- [Assignment]
All entries below must be given again word for word.

=-=-=

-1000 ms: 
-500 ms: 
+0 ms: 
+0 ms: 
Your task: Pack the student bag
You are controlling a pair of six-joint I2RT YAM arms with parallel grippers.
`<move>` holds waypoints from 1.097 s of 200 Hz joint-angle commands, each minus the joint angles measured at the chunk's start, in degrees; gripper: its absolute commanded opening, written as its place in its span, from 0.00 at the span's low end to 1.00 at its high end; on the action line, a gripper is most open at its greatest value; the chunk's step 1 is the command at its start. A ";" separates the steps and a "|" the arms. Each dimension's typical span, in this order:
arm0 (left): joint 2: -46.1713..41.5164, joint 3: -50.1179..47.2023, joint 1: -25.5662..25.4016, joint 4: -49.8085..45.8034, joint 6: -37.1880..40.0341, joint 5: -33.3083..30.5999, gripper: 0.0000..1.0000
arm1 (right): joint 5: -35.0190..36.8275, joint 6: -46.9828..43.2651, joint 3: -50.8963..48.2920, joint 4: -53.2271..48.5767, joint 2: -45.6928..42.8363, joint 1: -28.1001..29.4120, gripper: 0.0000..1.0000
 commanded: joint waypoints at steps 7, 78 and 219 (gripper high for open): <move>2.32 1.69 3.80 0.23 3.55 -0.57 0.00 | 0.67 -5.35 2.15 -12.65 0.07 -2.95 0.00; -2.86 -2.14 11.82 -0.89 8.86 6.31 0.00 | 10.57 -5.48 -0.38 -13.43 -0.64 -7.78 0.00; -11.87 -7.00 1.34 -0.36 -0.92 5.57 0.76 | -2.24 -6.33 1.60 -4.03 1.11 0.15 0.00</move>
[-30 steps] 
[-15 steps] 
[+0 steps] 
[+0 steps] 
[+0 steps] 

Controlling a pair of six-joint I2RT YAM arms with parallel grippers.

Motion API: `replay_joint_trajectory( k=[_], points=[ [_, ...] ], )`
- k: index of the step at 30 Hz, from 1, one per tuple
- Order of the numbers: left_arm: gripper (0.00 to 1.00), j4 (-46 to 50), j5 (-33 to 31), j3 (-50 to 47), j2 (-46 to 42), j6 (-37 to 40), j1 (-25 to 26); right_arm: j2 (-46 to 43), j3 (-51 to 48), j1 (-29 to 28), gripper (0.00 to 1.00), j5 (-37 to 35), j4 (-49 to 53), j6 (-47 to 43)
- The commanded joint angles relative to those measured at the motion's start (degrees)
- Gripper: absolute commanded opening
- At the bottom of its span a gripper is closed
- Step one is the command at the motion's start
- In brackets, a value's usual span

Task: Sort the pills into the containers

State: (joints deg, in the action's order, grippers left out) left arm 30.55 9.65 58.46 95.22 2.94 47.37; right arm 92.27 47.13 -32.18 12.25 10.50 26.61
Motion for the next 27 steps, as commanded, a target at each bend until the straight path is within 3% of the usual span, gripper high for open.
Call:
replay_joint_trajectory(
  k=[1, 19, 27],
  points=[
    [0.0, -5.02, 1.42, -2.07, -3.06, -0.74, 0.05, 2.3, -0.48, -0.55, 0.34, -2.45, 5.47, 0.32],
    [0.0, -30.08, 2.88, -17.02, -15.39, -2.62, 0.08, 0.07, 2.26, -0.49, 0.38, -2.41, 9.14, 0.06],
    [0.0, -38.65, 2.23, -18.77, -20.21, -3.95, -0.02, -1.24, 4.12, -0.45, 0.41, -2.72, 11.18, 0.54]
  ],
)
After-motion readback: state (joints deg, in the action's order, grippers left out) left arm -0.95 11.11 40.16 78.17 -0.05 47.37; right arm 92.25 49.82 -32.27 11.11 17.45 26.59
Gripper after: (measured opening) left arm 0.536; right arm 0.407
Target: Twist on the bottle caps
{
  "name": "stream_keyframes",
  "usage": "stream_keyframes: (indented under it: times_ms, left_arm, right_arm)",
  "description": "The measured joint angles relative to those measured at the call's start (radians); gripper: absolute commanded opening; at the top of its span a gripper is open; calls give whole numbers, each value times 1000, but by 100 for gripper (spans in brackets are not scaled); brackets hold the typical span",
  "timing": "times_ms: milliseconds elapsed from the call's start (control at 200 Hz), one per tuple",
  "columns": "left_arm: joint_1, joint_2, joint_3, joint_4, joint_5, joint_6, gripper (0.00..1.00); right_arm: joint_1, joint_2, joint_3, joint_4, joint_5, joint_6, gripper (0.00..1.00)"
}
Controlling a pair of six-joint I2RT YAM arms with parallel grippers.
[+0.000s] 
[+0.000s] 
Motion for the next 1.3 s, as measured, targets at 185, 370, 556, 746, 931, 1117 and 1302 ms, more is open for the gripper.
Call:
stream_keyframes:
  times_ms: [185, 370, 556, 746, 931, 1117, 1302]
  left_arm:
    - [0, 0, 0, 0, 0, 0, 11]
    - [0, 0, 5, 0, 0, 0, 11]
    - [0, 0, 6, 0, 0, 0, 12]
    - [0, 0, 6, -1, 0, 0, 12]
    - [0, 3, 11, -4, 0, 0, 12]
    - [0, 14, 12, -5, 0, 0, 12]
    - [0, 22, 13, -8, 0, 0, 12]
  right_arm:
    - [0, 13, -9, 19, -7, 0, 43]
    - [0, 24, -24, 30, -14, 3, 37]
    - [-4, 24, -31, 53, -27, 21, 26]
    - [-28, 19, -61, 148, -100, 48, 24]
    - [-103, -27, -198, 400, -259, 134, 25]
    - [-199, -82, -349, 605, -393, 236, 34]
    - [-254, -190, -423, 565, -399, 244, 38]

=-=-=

- [Solution to the problem]
-1000 ms: 
-500 ms: 
+0 ms: 
+0 ms: 
Your task: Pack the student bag
You are controlling a pair of six-joint I2RT YAM arms with parallel grippers.
`<move>` holds waypoints from 1.097 s of 200 Hz joint-angle commands, each minus the joint angles measured at the chunk's start, in degrees; gripper: its absolute commanded opening, written as its place in its span, from 0.00 at the span's low end to 1.00 at its high end; on the action line, a gripper is most open at its greatest value; the chunk's step 1 is the command at its start. A ";" separates the steps and a "|" the arms. Each dimension's typical span, in this order:
arm0 (left): joint 2: -46.1713..41.5164, joint 3: -50.1179..47.2023, joint 1: -25.5662..25.4016, joint 4: -49.8085..45.8034, joint 6: -37.1880..40.0341, joint 5: -33.3083..30.5999, gripper: 0.0000..1.0000
arm1 (right): joint 5: -35.0190..36.8275, joint 6: -46.9828..43.2651, joint 3: -50.8963..48.2920, joint 4: -53.2271..48.5767, joint 2: -45.6928..42.8363, joint 1: -28.1001..29.4120, gripper: 0.0000..1.0000
 commanded: joint waypoints at steps 7, 78 and 219 (gripper high for open): <move>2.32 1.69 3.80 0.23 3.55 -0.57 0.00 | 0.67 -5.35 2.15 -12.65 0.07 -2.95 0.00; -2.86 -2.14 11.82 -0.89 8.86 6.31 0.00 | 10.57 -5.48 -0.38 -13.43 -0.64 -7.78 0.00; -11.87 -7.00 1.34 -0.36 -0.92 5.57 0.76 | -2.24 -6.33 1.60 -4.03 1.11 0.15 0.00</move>
[-30 steps] 
[-15 steps] 
[+0 steps] 
[+0 steps] 
[+0 steps] 

Controlling a pair of six-joint I2RT YAM arms with parallel grippers.

Motion API: `replay_joint_trajectory( k=[_], points=[ [_, ...] ], )`
- k: index of the step at 30 Hz, from 1, one per tuple
- Order of the numbers: left_arm: gripper (0.00 to 1.00), j4 (-46 to 50), j5 (-33 to 31), j3 (-50 to 47), j2 (-46 to 42), j6 (-37 to 40), j1 (-25 to 26); right_arm: j2 (-46 to 43), j3 (-51 to 48), j1 (-29 to 28), gripper (0.00 to 1.00), j5 (-37 to 35), j4 (-49 to 53), j6 (-47 to 43)
- The commanded joint angles relative to those measured at the motion's start (degrees)
- Gripper: absolute commanded opening
- At the bottom of its span a gripper is closed
- Step one is the command at the motion's start
- In brackets, a value's usual span

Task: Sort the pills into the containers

State: (joints deg, in the action's order, grippers left out) left arm 30.55 9.65 58.46 95.22 2.94 47.37; right arm 92.27 47.13 -32.18 12.25 10.50 26.61
Motion for the next 27 steps, as commanded, a target at each bend until the straight path is within 3% of the usual span, gripper high for open.
Call:
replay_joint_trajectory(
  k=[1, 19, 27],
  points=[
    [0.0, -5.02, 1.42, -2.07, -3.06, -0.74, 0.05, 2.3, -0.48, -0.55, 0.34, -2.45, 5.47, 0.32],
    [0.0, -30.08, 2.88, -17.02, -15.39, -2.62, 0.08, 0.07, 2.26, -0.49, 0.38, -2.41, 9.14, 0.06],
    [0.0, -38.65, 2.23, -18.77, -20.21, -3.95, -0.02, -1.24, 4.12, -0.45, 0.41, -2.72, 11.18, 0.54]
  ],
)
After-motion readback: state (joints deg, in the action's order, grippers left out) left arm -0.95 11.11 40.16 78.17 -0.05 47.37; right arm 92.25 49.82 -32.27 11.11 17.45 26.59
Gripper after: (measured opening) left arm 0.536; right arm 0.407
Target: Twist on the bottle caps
{
  "name": "stream_keyframes",
  "usage": "stream_keyframes: (indented under it: times_ms, left_arm, right_arm)",
  "description": "The measured joint angles relative to those measured at the call's start (radians); gripper: absolute commanded opening; at the top of its span a gripper is open; calls give whole numbers, each value times 1000, but by 100 for gripper (spans in brackets are not scaled); brackets hold the typical span",
  "timing": "times_ms: milliseconds elapsed from the call's start (control at 200 Hz), one per tuple",
  "columns": "left_arm: joint_1, joint_2, joint_3, joint_4, joint_5, joint_6, gripper (0.00..1.00); right_arm: joint_1, joint_2, joint_3, joint_4, joint_5, joint_6, gripper (0.00..1.00)"
}
Controlling a pair of six-joint I2RT YAM arms with parallel grippers.
[+0.000s] 
[+0.000s] 
Motion for the next 1.3 s, as measured, targets at 185, 370, 556, 746, 931, 1117 and 1302 ms, more is open for the gripper.
Call:
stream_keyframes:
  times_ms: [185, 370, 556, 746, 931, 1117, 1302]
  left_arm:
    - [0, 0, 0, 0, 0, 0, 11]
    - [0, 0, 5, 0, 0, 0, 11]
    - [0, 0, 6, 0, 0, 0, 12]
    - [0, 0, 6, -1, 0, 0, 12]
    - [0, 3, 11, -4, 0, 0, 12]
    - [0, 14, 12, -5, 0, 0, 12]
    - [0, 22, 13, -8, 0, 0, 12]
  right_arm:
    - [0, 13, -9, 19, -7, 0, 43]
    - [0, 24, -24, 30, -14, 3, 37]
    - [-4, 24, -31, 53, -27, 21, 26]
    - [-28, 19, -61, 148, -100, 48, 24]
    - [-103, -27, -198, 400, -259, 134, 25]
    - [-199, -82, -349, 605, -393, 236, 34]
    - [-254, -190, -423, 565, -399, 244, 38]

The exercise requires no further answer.